While these jurisdictional rules are admittedly in some tension with Stern's own strictures on general honesty and assertions of disciplinary jurisdiction over violations of federal law, Rosenthal's attempt to resolve that tension in his favor is unavailing, for two reasons. First, even if Bylaw 61 did preclude action by the Stern faculty inconsistent with Senate policy, the succeeding section, University Bylaw 62, awards Stern's faculty the power to suspend and dismiss its students, and that power is without reservation: the phrase "subject to the approval of the Board and to the general University policy as defined by the President and the Senate," on which Rosenthal relies, is missing from Bylaw 62.*fn3 Second, even if the policies announced by the University Senate can be construed to limit the business school's decision to withhold a degree from a student who has admitted violating federal securities laws while enrolled in the program, it is far from clear that the Senate itself has the authority to prohibit the Stern faculty from enforcing its policies.

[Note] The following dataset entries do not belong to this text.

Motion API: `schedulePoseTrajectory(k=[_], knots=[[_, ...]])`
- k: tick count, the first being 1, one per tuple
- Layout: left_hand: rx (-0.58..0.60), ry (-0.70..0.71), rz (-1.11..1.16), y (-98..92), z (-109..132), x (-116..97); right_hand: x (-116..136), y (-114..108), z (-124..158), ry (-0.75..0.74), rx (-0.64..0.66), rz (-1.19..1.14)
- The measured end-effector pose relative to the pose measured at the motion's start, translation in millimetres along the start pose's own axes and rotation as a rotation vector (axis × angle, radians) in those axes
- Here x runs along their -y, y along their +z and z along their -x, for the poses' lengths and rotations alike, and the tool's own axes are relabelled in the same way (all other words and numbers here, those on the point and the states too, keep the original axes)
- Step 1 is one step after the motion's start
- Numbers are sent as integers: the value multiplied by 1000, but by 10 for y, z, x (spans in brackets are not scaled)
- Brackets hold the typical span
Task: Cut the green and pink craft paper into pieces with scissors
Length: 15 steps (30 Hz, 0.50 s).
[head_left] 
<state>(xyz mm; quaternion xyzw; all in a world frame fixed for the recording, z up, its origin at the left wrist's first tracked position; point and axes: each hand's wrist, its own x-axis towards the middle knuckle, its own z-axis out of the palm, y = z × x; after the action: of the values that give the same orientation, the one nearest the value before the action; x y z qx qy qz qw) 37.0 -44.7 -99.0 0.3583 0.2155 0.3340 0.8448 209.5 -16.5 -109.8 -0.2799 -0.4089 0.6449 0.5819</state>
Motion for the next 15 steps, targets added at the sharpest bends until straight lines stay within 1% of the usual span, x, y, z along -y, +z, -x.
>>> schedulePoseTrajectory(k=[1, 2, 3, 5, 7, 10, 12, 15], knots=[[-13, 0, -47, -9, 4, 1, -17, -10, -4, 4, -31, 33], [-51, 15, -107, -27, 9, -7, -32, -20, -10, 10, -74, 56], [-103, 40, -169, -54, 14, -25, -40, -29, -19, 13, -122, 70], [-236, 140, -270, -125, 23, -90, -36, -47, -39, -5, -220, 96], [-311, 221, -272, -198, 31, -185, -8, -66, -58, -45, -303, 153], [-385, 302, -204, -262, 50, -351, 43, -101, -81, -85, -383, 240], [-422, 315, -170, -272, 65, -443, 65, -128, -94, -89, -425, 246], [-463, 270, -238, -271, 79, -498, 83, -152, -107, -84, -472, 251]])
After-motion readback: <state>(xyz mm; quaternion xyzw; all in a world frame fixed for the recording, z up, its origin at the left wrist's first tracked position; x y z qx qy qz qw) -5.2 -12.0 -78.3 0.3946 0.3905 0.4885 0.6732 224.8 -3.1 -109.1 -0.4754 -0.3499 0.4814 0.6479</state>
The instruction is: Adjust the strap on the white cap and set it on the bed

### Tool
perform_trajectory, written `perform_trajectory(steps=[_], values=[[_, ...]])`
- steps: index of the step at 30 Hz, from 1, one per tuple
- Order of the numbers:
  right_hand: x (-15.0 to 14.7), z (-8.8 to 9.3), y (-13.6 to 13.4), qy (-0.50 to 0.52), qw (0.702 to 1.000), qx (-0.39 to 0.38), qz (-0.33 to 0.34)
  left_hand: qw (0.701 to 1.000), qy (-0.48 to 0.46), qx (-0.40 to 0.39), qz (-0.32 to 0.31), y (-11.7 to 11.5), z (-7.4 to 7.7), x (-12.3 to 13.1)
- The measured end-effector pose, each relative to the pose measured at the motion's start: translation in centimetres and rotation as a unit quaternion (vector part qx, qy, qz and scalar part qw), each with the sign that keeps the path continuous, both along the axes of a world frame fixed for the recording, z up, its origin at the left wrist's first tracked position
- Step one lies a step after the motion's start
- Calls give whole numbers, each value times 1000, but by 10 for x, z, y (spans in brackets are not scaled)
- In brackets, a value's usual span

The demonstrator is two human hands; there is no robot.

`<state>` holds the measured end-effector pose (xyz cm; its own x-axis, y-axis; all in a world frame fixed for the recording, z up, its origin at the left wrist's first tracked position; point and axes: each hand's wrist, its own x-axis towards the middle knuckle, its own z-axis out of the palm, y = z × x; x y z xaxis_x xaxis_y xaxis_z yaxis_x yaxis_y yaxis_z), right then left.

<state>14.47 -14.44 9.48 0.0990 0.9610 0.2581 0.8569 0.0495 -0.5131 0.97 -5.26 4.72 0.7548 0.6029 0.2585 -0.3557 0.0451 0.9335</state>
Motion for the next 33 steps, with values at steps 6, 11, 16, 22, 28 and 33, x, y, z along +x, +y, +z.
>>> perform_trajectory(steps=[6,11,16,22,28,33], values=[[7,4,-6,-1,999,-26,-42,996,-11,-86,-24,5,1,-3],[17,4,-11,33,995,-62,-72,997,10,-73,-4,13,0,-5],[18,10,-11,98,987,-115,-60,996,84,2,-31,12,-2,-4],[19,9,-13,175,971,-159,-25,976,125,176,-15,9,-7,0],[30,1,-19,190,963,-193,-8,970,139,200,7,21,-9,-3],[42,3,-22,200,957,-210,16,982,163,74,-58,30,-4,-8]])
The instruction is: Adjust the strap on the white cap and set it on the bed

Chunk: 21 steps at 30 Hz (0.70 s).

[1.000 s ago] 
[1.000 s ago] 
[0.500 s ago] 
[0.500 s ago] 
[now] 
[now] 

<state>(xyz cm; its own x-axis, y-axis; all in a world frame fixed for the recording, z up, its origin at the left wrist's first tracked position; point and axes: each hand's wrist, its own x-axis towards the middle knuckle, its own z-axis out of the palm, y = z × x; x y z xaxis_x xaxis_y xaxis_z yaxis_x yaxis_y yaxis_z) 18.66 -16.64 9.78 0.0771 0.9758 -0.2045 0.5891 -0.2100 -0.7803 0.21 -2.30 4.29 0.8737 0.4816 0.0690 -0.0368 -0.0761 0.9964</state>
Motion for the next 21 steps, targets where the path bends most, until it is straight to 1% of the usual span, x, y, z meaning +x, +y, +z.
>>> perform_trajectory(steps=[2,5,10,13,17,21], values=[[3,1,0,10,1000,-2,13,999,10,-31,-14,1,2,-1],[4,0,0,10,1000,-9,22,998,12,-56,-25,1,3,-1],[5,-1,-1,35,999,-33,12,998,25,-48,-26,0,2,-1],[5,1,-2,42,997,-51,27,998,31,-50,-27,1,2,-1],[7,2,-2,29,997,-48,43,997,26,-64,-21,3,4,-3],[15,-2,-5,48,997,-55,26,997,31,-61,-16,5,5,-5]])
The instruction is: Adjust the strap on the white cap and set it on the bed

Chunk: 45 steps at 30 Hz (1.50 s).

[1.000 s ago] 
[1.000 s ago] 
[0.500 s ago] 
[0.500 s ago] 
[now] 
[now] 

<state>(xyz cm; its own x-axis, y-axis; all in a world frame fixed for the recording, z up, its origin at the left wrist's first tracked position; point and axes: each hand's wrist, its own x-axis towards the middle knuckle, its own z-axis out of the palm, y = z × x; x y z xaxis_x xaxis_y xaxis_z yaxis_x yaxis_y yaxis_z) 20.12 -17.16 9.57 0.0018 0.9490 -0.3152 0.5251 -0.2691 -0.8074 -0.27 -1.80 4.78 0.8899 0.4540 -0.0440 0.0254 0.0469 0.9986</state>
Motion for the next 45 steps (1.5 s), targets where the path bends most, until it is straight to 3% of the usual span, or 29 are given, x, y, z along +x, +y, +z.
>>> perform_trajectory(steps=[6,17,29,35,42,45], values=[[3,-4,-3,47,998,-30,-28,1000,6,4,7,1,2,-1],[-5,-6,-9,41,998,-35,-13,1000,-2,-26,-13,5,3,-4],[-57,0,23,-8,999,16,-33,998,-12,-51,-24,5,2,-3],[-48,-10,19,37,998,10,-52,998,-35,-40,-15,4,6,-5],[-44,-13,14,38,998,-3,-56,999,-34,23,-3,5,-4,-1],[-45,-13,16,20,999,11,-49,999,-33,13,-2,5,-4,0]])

Under University Bylaw 34, the Senate's authority with respect to "policies and practices" is limited to "mak[ing] recommendations to the President" and Board of Trustees. Similarly, the Senate is authorized by Bylaw 34(e) to "make recommendations for the consideration of each of the faculties" with respect to educational policy (emphasis added).*fn4 It is therefore uncertain whether the Senate even has the authority, under these Bylaws, to limit Stern's decision in this matter.

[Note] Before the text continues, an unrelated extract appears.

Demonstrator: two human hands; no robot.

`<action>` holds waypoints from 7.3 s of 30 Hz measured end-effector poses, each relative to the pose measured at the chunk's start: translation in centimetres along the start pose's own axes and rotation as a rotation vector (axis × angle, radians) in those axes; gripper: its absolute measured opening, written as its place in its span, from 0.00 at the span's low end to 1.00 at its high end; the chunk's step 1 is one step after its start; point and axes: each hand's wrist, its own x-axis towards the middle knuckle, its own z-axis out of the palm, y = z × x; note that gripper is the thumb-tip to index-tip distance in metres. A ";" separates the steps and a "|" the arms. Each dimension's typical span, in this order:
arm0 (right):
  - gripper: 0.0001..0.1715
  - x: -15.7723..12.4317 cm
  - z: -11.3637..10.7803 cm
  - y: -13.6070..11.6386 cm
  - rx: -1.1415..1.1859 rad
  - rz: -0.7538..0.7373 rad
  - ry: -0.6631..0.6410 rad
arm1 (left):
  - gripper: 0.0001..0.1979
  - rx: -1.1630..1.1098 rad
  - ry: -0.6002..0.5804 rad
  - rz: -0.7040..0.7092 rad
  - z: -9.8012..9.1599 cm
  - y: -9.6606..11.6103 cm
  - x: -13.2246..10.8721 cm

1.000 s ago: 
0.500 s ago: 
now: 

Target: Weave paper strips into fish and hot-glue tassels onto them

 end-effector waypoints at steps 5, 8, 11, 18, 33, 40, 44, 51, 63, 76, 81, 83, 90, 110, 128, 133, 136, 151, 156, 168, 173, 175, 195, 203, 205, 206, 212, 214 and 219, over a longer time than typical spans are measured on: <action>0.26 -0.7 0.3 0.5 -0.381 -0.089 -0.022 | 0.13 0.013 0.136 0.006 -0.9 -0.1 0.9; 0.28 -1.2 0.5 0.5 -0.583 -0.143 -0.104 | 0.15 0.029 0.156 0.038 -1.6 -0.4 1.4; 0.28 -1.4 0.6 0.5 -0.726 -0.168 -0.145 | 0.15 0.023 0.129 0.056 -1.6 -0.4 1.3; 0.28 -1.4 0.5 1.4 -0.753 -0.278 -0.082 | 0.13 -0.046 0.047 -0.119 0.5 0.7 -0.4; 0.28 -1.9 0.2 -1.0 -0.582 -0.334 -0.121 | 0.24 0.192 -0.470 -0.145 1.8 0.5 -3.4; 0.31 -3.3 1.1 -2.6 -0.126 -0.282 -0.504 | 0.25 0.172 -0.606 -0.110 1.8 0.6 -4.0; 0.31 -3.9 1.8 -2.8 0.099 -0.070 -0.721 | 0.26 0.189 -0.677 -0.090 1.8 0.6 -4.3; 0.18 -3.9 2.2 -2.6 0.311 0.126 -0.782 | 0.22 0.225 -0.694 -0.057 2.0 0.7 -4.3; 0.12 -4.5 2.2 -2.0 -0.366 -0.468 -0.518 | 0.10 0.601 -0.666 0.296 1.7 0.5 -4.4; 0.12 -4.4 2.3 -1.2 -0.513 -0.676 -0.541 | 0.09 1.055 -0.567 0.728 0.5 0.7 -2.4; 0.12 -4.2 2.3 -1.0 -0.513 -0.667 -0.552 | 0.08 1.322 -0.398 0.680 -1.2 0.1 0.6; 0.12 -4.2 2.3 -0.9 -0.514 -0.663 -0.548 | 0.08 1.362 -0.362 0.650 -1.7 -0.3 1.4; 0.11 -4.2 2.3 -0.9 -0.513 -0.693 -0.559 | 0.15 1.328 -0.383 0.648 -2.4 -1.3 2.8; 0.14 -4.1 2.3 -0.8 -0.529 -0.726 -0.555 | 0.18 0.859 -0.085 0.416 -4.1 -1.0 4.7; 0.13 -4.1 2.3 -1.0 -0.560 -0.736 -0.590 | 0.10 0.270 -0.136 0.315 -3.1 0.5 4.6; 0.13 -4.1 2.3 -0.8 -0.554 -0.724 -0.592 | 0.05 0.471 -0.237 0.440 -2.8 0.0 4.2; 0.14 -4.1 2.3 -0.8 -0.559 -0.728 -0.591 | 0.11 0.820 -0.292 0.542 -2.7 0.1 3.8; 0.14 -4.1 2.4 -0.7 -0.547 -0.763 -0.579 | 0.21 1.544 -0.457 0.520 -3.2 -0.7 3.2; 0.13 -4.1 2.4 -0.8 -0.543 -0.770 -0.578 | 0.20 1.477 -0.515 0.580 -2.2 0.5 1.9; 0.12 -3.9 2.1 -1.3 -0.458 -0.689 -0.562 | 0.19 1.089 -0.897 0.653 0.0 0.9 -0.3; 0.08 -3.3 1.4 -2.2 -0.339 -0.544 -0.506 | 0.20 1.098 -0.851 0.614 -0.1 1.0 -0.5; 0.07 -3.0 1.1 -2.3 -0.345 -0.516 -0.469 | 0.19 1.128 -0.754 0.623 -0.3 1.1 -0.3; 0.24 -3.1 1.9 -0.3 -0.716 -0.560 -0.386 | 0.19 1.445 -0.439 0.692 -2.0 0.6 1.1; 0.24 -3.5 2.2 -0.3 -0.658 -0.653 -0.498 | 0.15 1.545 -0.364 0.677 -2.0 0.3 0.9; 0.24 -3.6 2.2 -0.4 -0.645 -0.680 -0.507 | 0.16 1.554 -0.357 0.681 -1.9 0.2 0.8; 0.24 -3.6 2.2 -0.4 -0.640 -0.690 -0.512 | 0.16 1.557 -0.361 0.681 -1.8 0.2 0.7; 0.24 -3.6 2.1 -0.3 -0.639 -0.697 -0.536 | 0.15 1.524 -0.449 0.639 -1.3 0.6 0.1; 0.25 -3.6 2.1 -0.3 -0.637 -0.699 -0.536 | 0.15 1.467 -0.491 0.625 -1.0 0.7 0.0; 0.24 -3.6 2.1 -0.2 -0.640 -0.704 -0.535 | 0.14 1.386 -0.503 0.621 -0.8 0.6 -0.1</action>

As do Rosenthal's brief and the district court's opinion, the foregoing analysis amply demonstrates that NYU's governance provisions are confused and confusing. Fortunately, we need not unwind their internal tangles to resolve this case. To the extent that they are susceptible to conflicting interpretations, the New York courts' emphatic warning that courts must afford "great respect for the faculty's professional judgment" in the case of a "genuinely academic decision," Flomenbaum v. NYU, 890 N.Y.S.2d 493, 498 (1st Dep't 2009), directs us to leave to the university the reconciliation of its own internal governance rules. On this record, it surely cannot be said that, in allowing the business school faculty to enforce its clearly-announced code of conduct against Rosenthal, NYU acted arbitrarily and irrationally. See Gertler, 107 A.D.2d at 486. Nothing in the university rules and procedures cited to us demonstrates that it was arbitrary and capricious for the Stern faculty to conclude that it had the power to apply its Code of Conduct to a violation of federal criminal law to determine it would not certify Rosenthal a "Master of Business Administration" after he pled guilty, while an MBA candidate and professional accountant, to insider trading.

We have considered Rosenthal's remaining arguments and find them without merit.*fn5 Based on the foregoing, we AFFIRM the judgment of the district court.